PROBLEM: In the data below, one line contains "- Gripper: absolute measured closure" and a later one contains "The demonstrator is". Print both, with every line between them, exactly and alone.

::::::::::

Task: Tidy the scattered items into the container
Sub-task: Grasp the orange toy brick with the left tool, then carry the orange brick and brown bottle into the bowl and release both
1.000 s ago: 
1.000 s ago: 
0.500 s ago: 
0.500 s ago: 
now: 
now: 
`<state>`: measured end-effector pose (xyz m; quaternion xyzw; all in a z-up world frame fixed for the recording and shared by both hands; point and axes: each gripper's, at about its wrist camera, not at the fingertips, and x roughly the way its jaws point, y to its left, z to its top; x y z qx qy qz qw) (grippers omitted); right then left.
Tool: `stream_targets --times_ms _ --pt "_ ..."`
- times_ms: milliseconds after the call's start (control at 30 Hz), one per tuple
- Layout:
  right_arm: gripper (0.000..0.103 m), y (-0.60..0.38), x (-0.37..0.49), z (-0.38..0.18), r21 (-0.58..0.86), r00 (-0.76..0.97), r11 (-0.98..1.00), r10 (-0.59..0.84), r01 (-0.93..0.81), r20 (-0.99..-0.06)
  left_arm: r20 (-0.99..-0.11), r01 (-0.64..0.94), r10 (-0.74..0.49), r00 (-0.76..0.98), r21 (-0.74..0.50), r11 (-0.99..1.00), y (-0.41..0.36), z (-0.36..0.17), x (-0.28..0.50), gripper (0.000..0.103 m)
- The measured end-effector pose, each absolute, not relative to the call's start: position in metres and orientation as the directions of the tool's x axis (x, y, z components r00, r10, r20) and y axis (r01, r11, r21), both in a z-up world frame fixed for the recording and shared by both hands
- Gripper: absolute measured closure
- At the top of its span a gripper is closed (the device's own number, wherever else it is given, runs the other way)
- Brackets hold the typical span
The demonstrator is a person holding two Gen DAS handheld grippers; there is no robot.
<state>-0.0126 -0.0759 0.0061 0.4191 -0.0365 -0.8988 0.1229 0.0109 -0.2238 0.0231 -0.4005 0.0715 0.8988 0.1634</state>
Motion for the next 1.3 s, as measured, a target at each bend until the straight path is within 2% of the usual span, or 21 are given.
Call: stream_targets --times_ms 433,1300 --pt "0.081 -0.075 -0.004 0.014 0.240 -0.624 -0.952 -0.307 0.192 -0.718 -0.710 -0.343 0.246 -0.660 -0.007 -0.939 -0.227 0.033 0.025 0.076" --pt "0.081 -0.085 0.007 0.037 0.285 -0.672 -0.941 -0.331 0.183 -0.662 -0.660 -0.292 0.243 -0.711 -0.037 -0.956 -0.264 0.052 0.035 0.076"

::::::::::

REPLY:
- Gripper: absolute measured closure
- At the top of its span a gripper is closed (the device's own number, wherever else it is given, runs the other way)
- Brackets hold the typical span
The demonstrator is a person holding two Gen DAS handheld grippers; there is no robot.

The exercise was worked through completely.